Data excerpt:
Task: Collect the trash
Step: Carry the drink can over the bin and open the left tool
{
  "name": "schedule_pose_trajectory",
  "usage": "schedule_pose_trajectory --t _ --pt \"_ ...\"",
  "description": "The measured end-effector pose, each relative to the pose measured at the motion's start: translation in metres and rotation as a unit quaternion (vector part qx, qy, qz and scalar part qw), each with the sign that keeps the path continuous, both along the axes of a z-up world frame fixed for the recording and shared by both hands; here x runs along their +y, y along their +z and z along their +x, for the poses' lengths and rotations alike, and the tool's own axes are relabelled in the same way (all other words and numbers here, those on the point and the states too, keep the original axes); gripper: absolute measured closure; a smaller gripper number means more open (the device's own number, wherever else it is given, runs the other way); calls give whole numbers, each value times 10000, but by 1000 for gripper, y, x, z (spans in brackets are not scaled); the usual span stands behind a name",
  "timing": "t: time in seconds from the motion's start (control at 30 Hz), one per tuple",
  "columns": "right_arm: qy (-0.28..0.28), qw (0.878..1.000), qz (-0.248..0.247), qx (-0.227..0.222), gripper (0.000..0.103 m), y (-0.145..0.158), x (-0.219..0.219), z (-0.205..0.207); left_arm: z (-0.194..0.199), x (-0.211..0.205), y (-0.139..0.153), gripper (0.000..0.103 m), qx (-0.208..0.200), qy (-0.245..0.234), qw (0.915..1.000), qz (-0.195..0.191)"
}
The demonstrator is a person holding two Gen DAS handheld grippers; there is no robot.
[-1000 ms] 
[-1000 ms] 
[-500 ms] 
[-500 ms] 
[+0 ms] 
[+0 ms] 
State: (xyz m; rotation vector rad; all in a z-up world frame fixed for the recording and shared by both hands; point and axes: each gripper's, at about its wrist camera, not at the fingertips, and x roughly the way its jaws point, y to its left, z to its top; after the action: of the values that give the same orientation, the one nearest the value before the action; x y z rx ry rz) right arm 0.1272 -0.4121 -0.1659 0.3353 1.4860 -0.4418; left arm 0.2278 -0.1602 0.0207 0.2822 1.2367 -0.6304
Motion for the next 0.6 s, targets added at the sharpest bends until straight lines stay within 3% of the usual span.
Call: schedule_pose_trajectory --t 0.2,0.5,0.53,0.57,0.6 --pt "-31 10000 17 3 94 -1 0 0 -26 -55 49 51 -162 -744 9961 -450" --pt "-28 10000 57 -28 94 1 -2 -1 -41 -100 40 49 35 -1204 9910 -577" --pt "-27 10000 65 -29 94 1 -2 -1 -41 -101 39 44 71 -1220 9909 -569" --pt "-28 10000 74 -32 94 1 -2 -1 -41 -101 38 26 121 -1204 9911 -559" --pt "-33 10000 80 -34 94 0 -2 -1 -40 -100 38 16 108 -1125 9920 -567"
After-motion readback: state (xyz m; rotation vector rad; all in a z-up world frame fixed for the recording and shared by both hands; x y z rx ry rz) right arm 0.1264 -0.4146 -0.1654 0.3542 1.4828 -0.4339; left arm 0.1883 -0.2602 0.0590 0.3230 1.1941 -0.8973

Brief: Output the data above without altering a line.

Final answer:
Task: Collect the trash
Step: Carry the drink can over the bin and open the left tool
{
  "name": "schedule_pose_trajectory",
  "usage": "schedule_pose_trajectory --t _ --pt \"_ ...\"",
  "description": "The measured end-effector pose, each relative to the pose measured at the motion's start: translation in metres and rotation as a unit quaternion (vector part qx, qy, qz and scalar part qw), each with the sign that keeps the path continuous, both along the axes of a z-up world frame fixed for the recording and shared by both hands; here x runs along their +y, y along their +z and z along their +x, for the poses' lengths and rotations alike, and the tool's own axes are relabelled in the same way (all other words and numbers here, those on the point and the states too, keep the original axes); gripper: absolute measured closure; a smaller gripper number means more open (the device's own number, wherever else it is given, runs the other way); calls give whole numbers, each value times 10000, but by 1000 for gripper, y, x, z (spans in brackets are not scaled); the usual span stands behind a name",
  "timing": "t: time in seconds from the motion's start (control at 30 Hz), one per tuple",
  "columns": "right_arm: qy (-0.28..0.28), qw (0.878..1.000), qz (-0.248..0.247), qx (-0.227..0.222), gripper (0.000..0.103 m), y (-0.145..0.158), x (-0.219..0.219), z (-0.205..0.207); left_arm: z (-0.194..0.199), x (-0.211..0.205), y (-0.139..0.153), gripper (0.000..0.103 m), qx (-0.208..0.200), qy (-0.245..0.234), qw (0.915..1.000), qz (-0.195..0.191)"
}
The demonstrator is a person holding two Gen DAS handheld grippers; there is no robot.
[-1000 ms] 
[-1000 ms] 
[-500 ms] 
[-500 ms] 
[+0 ms] 
[+0 ms] 
State: (xyz m; rotation vector rad; all in a z-up world frame fixed for the recording and shared by both hands; point and axes: each gripper's, at about its wrist camera, not at the fingertips, and x roughly the way its jaws point, y to its left, z to its top; after the action: of the values that give the same orientation, the one nearest the value before the action; x y z rx ry rz) right arm 0.1272 -0.4121 -0.1659 0.3353 1.4860 -0.4418; left arm 0.2278 -0.1602 0.0207 0.2822 1.2367 -0.6304
Motion for the next 0.6 s, targets added at the sharpest bends until straight lines stay within 3% of the usual span.
Call: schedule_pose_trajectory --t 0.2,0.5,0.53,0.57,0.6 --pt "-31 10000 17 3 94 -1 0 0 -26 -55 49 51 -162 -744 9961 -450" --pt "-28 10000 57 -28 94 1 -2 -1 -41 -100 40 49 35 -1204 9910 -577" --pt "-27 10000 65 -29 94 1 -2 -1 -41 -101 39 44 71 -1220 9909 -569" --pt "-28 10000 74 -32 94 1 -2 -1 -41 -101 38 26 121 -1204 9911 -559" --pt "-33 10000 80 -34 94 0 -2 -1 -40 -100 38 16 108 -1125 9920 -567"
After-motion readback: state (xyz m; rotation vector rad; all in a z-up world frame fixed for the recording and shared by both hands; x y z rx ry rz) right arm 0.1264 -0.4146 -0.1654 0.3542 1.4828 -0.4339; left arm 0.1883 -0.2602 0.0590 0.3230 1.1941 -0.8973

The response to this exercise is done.